Alan Kay, on Quora, about Web Browsers as document viewers: My Wiki

Alan Kay, on Quora, about Web Browsers as document viewers

13th November 2022 at 8:58pm

Alan Kay answering on Quora the question "Should web browsers have stuck to being document viewers?" (related to this tweet).

See my comment

Actually quite the opposite, if “document” means an imitation of old static text media (and later including pictures, and audio and video recordings).

It was being willing to settle for an overly simple text format and formatting scheme — “for convenience” — that started the web media architecture off in entirely the wrong direction (including the too simple reference scheme c.f. Doug Engelbart and Ted Nelson). Circa early 90s, it had the look and feel of an atavistic hack. I expected that Netscape would fix this rather than just try to dominate what was there (I expected a better architecture both for “thinking about media in the age of computing” and also something not like “an app” but more like an operating system to deal with the actual systems requirements, demands, and scalings of the world-wide Internet-in-progress).

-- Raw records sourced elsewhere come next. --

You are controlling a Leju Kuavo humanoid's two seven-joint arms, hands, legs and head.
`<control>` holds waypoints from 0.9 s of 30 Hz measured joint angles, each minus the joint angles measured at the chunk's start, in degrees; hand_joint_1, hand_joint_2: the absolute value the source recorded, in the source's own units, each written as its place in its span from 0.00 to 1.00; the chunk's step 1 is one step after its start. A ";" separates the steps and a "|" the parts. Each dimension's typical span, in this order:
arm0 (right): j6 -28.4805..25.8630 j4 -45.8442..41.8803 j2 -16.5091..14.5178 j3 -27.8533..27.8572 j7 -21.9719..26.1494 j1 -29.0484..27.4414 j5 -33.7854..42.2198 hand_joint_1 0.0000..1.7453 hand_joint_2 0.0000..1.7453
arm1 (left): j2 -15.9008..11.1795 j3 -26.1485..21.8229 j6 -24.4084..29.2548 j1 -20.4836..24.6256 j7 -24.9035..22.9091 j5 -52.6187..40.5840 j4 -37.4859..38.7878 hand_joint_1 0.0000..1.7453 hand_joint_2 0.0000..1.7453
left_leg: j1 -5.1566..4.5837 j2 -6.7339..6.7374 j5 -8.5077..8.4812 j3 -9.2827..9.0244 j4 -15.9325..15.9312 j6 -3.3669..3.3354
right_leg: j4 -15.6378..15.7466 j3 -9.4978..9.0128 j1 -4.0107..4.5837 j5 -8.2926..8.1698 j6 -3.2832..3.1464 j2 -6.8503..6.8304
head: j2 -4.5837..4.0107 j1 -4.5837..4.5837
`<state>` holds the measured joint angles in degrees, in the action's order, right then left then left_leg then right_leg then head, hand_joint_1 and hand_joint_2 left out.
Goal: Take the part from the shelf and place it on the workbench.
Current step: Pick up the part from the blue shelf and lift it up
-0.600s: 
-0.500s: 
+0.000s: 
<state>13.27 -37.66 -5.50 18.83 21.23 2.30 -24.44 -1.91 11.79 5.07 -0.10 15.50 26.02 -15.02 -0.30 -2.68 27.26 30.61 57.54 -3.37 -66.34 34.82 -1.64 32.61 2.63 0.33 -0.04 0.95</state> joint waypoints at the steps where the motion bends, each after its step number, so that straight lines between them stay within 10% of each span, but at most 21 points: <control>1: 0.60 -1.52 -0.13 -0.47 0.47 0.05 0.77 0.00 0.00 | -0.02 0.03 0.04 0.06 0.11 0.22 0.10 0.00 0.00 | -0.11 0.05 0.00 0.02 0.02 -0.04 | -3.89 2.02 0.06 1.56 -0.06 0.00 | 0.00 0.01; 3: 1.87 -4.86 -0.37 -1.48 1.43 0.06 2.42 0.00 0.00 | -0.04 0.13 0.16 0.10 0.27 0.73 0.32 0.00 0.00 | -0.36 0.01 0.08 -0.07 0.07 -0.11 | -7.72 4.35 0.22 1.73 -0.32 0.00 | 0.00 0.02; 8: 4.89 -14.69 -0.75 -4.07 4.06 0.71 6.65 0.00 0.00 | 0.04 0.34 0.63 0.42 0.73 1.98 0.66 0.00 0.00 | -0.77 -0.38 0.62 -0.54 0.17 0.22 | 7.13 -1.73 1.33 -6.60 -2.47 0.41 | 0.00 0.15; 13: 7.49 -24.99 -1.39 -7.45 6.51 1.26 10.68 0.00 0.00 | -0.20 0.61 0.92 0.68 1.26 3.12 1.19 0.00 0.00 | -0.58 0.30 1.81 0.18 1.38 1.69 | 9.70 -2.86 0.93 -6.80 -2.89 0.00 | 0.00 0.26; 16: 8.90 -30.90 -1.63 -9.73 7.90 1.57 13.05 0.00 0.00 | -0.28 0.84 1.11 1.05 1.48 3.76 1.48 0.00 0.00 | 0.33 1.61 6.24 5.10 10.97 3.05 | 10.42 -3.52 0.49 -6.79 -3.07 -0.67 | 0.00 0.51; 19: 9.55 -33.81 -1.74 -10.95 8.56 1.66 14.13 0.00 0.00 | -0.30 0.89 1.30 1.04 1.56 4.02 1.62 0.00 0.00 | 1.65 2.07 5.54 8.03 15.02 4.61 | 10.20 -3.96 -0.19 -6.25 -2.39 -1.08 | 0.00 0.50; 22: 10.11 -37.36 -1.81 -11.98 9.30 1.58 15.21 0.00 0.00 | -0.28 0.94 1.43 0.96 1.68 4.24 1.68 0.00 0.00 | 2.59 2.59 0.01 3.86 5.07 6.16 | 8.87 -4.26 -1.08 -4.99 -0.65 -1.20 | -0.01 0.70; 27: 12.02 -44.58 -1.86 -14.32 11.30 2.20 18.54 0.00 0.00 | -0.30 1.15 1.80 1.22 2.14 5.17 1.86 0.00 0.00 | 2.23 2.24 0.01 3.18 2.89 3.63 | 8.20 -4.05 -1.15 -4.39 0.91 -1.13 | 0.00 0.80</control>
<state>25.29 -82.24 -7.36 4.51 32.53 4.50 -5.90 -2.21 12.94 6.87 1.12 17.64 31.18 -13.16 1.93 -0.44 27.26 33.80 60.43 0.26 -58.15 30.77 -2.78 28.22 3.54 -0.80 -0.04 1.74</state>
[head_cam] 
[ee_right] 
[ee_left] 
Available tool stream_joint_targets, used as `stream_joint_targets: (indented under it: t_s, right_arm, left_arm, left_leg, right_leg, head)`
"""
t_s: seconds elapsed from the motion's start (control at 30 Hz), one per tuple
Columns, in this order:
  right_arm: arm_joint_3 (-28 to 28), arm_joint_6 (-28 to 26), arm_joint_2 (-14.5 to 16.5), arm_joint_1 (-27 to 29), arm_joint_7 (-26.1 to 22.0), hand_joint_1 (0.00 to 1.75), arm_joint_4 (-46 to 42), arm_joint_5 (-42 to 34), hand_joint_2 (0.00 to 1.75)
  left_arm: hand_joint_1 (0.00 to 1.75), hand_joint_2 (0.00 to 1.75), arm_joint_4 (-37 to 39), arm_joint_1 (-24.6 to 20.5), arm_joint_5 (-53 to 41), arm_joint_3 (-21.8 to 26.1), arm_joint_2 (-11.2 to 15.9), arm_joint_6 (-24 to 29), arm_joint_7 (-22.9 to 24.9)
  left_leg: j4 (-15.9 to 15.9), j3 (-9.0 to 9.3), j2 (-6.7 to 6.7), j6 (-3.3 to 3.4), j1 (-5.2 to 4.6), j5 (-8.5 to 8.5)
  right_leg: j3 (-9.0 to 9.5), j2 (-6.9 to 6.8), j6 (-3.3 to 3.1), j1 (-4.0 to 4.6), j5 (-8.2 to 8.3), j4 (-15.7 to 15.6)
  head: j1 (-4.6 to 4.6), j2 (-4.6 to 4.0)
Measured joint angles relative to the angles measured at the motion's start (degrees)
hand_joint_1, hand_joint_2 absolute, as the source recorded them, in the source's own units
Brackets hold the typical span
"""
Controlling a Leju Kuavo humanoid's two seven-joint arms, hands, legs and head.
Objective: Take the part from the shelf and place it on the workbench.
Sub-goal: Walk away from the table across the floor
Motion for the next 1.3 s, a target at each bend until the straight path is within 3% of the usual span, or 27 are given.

It’s both surprisingly and dismayingly difficult to get people — especially computerists — to criticize the web and the web browsers — even more so perhaps today.

This is despite the glaring fact that the interactive media provided by the web and browsers has always been a hefty and qualitative subset of the media on the very personal computers that run the web browsers.

At the time of the WWW’s inception — in the early 90s — I made several recommendations — especially to Apple where I and my research group had been for a number of years — and generally to the field. These were partially based on the scope and scalings that the Internet was starting to expand into.

Apple’s Hypercard was a terrific and highly successful end-user authoring system whose media was scripted, WYSIWYG, and “symmetric” (in the sense that the “reader” could turn around and “author” in the same high-level terms and forms). It should be the start of — and the guide for — the “User Experience” of encountering and dealing with web content.
The underlying system for a browser should not be that of an “app” but of an Operating System whose job would be to protectively and safely run encapsulated systems (i.e. “real objects”) gotten from the web. It should be the way that web content could be open-ended, and not tied to functional subsets in the browser.

I pointed out that — as with the Macintosh itself — these two recommendations — which seem to be somewhat at odds — have to be reconciled. The first recommendation would be the next stage in the excellent Macintosh “guidelines” about its user experience (Chris Espinosa and others have never been praised highly enough for this important work). These guidelines laid out the conventions to be followed for any app of any functionality — they are the parts that must be similar.

The second recommendation was to reinforce the idea that the content to be run within the system had to be as free from the tools of the OS as absolutely possible (because special needs often require special designs etc). An example, was that the content needed to be able to generate its own graphics if necessary (even if the OS supplied some graphics tools). The more the content wanted to go its own way, the more its presentation to the users had to be made to conform to the standards in (1). As with any decent OS, it has to allow for new ideas while also providing the resources for safety, efficiency, and to manifest user experiences.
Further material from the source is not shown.